Copy out the first line of the listing and every line after it, exactly, until you have copied the line containing "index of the".

╔══

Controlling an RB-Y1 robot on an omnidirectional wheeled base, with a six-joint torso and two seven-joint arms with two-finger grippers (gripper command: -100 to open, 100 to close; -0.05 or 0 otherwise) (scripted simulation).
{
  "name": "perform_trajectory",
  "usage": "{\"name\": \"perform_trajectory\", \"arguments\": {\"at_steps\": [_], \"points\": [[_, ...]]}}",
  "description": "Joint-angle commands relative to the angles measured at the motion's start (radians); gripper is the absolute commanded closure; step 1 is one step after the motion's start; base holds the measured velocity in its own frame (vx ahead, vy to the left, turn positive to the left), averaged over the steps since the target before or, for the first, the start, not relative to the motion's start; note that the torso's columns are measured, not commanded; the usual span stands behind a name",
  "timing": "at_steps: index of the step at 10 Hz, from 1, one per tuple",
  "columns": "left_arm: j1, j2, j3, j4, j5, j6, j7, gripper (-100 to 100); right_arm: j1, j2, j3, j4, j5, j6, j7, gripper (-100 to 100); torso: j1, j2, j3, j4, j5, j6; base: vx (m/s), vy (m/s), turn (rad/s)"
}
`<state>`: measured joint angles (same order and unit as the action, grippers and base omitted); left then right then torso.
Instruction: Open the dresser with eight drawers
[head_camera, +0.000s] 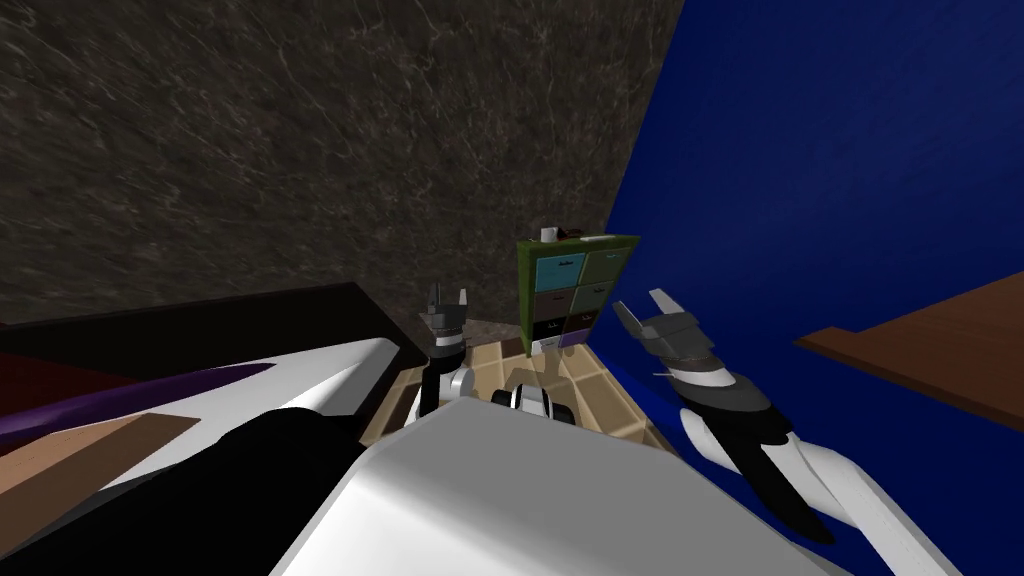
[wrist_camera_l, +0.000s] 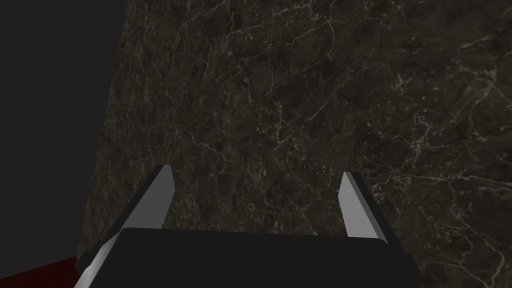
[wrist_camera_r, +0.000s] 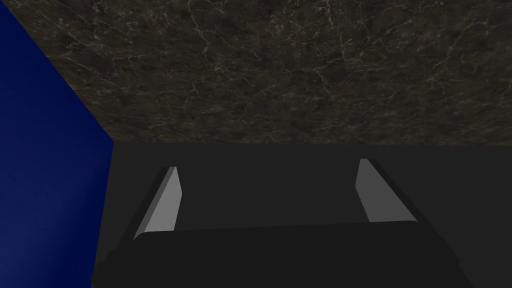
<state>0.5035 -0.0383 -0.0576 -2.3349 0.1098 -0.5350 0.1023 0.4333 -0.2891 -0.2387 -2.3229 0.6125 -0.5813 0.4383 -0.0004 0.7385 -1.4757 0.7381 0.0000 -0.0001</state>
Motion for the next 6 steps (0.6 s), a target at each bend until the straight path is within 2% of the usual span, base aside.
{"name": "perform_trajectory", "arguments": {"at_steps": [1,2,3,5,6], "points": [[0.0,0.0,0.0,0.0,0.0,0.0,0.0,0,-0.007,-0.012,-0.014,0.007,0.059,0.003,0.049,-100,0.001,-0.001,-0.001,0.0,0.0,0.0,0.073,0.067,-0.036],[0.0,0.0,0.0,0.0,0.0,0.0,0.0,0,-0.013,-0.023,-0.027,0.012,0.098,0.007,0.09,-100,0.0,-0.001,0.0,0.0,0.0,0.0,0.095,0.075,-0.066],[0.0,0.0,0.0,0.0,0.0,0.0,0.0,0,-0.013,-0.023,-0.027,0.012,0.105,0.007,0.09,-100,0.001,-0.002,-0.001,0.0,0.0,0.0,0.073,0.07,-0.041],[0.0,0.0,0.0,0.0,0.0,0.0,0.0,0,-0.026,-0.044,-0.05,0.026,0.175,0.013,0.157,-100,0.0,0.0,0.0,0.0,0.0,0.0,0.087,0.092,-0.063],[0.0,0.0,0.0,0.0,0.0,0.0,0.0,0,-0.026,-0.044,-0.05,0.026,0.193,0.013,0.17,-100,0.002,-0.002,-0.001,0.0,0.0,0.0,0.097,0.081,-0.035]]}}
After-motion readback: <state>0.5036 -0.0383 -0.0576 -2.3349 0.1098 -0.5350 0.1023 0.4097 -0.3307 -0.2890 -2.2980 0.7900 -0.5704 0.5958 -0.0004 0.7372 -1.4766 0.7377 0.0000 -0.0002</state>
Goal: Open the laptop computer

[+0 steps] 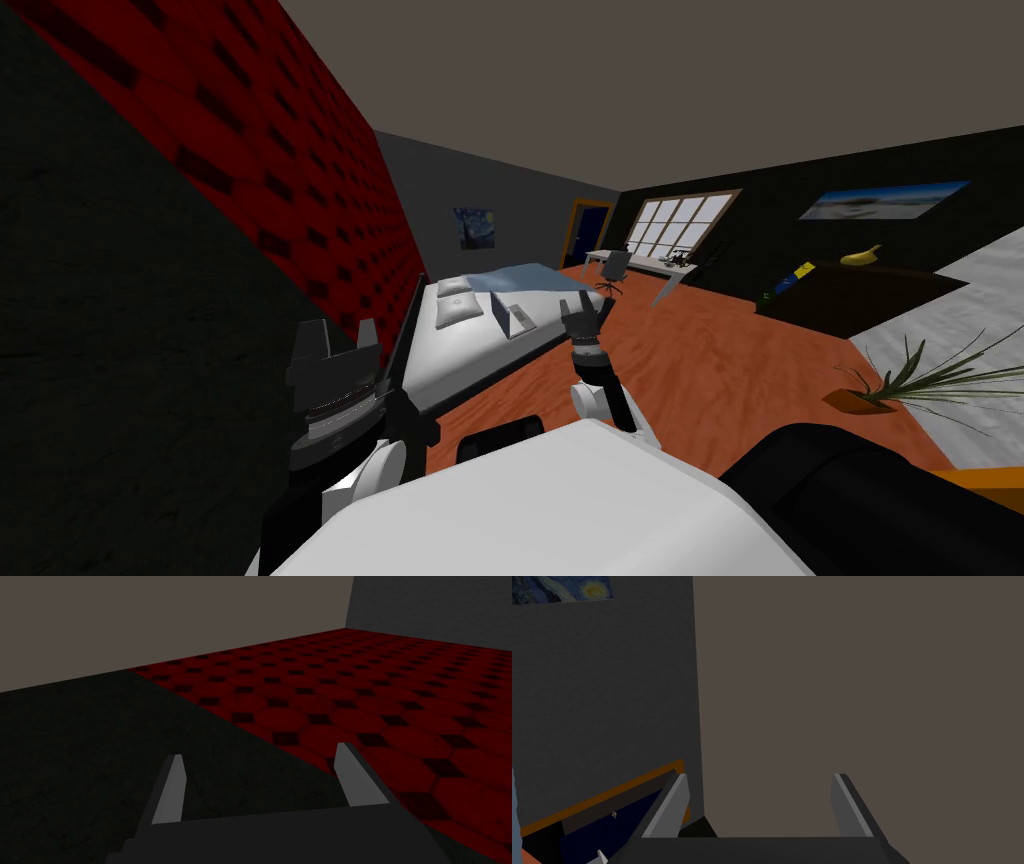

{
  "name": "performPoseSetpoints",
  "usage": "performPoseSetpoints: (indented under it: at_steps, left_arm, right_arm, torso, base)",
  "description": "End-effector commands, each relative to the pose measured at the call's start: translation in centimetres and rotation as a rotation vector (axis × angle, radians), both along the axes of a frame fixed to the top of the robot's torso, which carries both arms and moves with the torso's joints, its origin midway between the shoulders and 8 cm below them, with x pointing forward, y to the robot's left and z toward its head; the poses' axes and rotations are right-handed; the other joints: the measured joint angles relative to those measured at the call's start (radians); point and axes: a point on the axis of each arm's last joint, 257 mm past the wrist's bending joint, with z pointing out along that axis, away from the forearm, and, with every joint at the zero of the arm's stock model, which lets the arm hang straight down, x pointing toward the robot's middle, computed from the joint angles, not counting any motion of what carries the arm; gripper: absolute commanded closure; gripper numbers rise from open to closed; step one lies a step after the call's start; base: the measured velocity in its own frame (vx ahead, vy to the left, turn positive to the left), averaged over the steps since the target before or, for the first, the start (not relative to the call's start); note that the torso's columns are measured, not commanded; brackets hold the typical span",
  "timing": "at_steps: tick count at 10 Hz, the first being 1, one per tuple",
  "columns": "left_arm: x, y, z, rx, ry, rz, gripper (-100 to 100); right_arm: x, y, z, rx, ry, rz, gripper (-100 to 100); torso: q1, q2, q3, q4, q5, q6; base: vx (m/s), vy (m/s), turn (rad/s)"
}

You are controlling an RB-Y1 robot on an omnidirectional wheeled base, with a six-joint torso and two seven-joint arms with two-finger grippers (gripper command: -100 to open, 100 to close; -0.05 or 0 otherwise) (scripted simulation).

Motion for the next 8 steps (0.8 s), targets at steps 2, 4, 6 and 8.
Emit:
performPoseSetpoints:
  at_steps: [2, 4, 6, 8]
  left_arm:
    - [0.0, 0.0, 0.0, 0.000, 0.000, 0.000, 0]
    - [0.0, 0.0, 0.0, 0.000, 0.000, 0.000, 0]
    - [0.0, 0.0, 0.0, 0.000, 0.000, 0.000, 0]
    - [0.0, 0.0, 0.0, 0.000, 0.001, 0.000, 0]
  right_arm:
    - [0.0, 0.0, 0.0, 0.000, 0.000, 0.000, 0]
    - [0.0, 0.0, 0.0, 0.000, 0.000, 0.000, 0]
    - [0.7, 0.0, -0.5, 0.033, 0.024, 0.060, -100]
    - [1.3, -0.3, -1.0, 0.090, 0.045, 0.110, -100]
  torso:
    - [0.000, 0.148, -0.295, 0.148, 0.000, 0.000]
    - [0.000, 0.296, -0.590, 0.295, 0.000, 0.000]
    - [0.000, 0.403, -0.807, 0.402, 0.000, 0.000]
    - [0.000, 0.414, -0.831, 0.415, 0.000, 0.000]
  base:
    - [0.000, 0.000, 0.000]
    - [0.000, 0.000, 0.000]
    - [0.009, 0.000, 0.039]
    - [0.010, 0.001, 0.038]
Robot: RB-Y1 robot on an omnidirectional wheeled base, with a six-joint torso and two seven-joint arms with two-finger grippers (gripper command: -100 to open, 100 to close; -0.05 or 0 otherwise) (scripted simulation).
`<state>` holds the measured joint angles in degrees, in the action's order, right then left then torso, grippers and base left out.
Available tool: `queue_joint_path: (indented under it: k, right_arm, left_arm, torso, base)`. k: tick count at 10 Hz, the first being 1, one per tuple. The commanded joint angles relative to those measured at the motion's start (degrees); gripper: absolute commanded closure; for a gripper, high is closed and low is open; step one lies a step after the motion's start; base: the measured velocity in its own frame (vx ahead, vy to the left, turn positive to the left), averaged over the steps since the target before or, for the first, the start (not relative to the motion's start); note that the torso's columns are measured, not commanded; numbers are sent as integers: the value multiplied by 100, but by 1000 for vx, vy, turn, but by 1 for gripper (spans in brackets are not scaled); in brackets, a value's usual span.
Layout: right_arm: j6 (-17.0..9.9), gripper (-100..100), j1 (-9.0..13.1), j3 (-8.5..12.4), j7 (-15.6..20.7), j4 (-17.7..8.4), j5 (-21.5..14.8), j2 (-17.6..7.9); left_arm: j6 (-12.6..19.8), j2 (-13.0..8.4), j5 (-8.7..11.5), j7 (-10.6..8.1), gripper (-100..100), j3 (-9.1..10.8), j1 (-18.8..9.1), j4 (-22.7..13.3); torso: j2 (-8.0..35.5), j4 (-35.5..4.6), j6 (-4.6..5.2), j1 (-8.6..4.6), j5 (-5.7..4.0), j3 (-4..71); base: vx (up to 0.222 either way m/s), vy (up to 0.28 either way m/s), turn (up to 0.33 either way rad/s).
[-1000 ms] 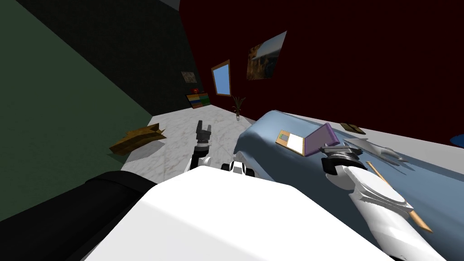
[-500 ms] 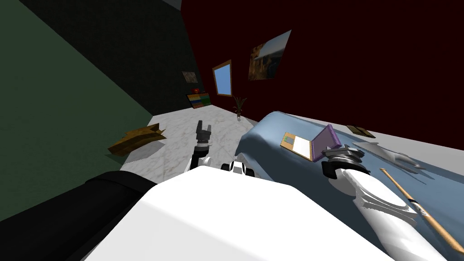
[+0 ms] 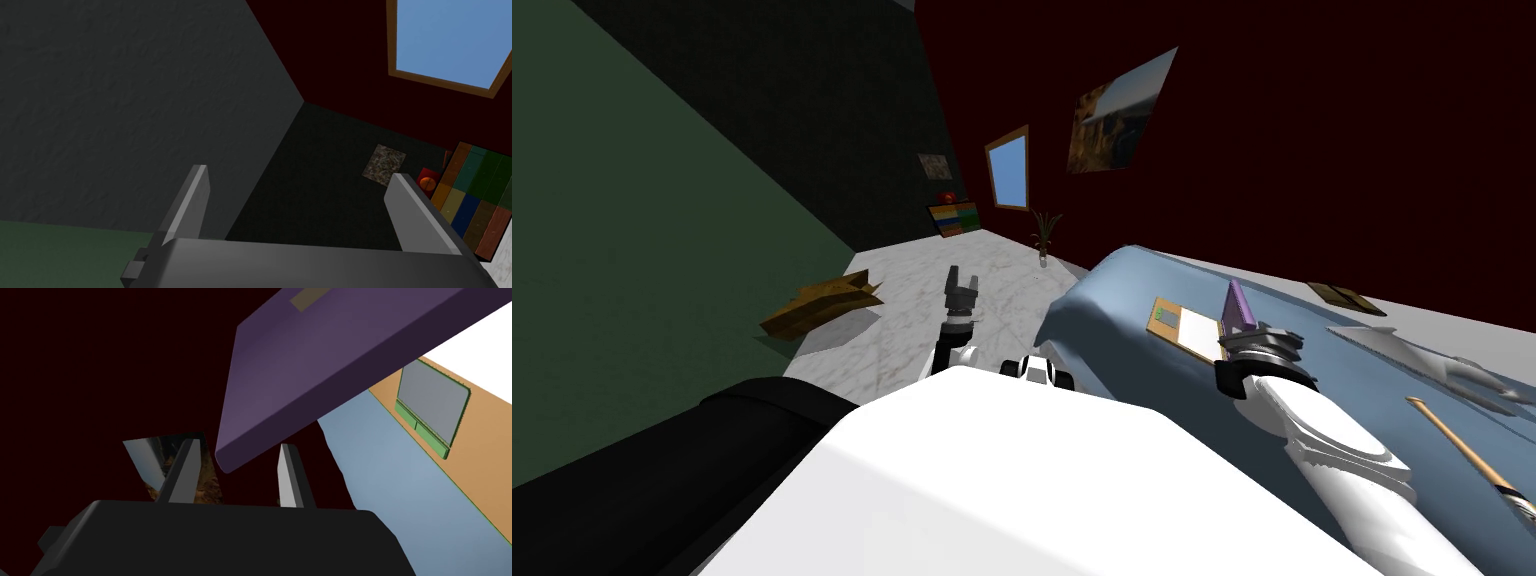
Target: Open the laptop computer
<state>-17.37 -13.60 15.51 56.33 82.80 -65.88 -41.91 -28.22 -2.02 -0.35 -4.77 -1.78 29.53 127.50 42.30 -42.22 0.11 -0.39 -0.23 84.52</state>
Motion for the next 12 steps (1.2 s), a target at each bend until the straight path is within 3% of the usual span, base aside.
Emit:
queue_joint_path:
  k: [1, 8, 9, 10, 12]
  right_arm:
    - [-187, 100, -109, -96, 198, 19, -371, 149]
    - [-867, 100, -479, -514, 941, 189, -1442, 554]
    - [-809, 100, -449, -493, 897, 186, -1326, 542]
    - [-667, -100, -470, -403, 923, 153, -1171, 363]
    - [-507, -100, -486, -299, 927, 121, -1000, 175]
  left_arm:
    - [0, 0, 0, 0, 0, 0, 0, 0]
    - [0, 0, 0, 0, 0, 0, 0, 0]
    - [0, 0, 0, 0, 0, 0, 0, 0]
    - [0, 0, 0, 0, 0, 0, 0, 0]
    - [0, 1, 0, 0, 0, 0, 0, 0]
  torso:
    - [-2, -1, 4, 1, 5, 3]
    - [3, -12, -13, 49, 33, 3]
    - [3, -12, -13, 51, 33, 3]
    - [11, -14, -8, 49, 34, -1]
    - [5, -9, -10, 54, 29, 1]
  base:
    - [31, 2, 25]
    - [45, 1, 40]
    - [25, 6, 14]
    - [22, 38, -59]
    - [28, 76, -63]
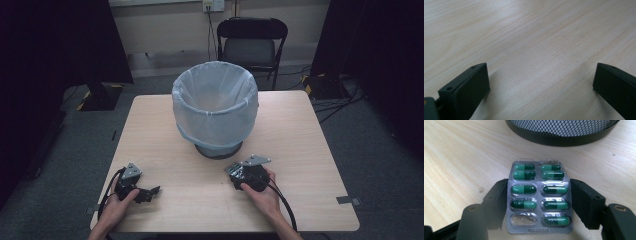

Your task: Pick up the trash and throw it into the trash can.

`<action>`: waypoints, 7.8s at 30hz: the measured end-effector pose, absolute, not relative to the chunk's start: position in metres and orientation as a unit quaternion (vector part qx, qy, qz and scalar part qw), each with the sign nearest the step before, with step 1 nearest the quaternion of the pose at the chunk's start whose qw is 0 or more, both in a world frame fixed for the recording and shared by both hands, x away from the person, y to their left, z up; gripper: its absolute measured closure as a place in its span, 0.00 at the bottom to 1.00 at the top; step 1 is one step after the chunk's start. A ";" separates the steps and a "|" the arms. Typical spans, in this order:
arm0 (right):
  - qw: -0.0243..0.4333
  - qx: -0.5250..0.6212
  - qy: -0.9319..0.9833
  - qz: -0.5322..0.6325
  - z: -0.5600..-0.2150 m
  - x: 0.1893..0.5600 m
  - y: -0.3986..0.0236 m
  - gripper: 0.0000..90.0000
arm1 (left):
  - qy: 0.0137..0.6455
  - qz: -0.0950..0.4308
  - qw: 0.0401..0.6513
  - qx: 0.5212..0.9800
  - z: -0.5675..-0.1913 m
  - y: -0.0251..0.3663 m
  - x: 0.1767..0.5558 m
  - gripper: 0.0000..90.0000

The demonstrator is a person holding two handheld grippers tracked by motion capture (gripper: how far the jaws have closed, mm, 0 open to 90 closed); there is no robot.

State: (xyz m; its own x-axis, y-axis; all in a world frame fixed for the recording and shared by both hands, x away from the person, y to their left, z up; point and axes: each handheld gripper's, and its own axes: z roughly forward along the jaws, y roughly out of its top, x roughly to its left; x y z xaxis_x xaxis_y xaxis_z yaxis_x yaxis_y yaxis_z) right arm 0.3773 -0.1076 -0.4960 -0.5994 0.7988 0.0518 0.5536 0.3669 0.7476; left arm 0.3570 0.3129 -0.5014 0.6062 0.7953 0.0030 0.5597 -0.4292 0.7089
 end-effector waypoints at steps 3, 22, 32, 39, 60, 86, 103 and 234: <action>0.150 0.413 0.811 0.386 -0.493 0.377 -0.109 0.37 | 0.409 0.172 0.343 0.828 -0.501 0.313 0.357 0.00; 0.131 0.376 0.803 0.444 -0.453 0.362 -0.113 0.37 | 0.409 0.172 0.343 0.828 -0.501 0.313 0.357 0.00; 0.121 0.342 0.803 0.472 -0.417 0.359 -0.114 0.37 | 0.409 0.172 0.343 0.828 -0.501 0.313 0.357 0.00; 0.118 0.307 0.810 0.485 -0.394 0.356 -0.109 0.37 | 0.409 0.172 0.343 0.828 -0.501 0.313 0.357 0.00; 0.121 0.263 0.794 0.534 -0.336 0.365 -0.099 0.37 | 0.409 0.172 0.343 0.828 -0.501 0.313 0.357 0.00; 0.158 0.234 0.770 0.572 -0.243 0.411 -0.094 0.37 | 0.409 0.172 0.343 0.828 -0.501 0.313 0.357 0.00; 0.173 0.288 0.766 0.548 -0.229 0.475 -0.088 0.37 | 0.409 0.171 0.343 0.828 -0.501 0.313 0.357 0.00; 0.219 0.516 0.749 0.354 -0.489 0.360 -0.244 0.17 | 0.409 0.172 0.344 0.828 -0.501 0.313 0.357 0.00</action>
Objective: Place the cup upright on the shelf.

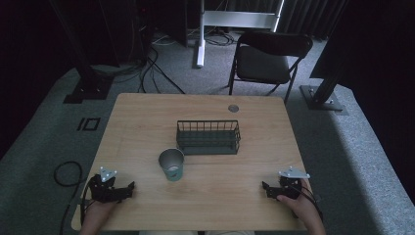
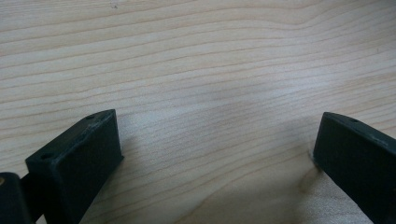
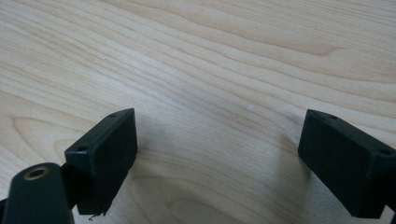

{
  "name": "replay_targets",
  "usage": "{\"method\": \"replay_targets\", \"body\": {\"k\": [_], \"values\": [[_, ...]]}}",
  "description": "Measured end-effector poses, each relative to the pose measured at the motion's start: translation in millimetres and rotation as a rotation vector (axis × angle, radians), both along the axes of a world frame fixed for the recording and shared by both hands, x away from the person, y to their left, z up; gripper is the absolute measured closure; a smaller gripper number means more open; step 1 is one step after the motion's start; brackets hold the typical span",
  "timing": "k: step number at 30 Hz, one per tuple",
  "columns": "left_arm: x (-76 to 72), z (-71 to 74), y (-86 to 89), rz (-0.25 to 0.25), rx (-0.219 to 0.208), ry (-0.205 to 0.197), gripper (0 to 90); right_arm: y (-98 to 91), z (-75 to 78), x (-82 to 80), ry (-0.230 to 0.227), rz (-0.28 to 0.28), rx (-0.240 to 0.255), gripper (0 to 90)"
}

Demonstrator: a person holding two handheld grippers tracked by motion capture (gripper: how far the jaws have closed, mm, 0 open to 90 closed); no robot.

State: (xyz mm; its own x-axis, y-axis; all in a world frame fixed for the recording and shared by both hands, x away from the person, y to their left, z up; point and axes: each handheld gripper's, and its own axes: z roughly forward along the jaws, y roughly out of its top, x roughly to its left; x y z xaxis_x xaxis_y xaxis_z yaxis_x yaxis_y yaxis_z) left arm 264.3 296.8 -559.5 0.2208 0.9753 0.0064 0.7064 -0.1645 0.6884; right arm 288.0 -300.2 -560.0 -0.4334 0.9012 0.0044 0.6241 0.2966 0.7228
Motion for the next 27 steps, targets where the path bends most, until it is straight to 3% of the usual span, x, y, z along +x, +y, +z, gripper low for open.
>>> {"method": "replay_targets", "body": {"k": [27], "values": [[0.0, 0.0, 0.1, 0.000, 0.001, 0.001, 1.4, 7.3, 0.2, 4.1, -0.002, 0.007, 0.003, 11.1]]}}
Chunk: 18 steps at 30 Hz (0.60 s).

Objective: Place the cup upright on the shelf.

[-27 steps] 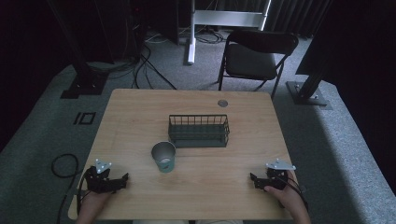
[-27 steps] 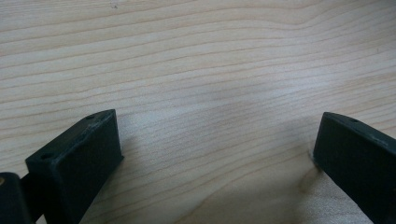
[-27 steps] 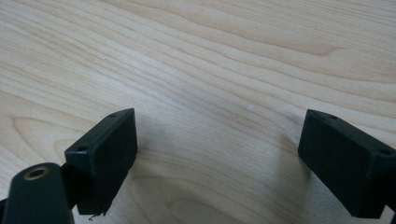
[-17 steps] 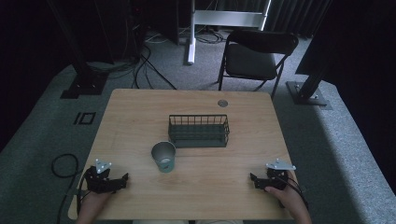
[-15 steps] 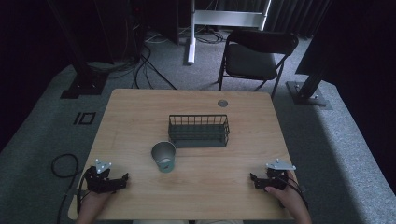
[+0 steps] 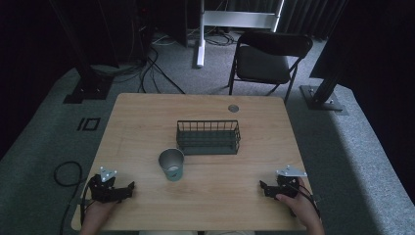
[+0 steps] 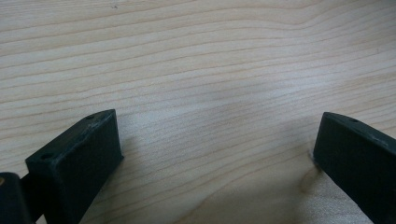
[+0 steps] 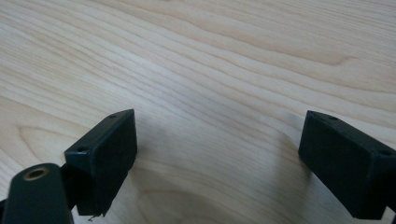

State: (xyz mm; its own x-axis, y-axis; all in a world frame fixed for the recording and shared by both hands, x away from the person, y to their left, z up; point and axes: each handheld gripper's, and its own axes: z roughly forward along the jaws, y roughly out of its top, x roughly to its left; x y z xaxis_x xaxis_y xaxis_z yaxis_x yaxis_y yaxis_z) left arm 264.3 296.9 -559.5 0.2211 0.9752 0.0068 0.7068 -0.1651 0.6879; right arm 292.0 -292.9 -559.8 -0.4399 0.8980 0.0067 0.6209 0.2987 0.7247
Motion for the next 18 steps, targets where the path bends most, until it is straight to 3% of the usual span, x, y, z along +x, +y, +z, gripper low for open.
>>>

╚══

Expected output:
Controlling an RB-Y1 robot on an omnidirectional wheeled base, with a six-joint torso and two seven-joint arms with two-finger grippers (gripper command: -100 to open, 100 to close; -0.05 or 0 otherwise) (scripted simulation).
{
  "name": "perform_trajectory",
  "usage": "{\"name\": \"perform_trajectory\", \"arguments\": {\"at_steps\": [_], \"points\": [[_, ...]]}}",
  "description": "Joint-angle commands relative to the angles measured at the motion's start (radians); gripper is the absolute commanded closure; step 1 is one step after the motion's start; base holds the measured velocity in its own frame (vx ahead, vy to the left, turn positive to the left), averaged over the steps since the target before or, for the first, the start, not relative to the motion's start; note that the torso's columns are measured, not commanded; the usual span stands behind a name",
  "timing": "at_steps: index of the step at 10 Hz, from 1, one per tuple",

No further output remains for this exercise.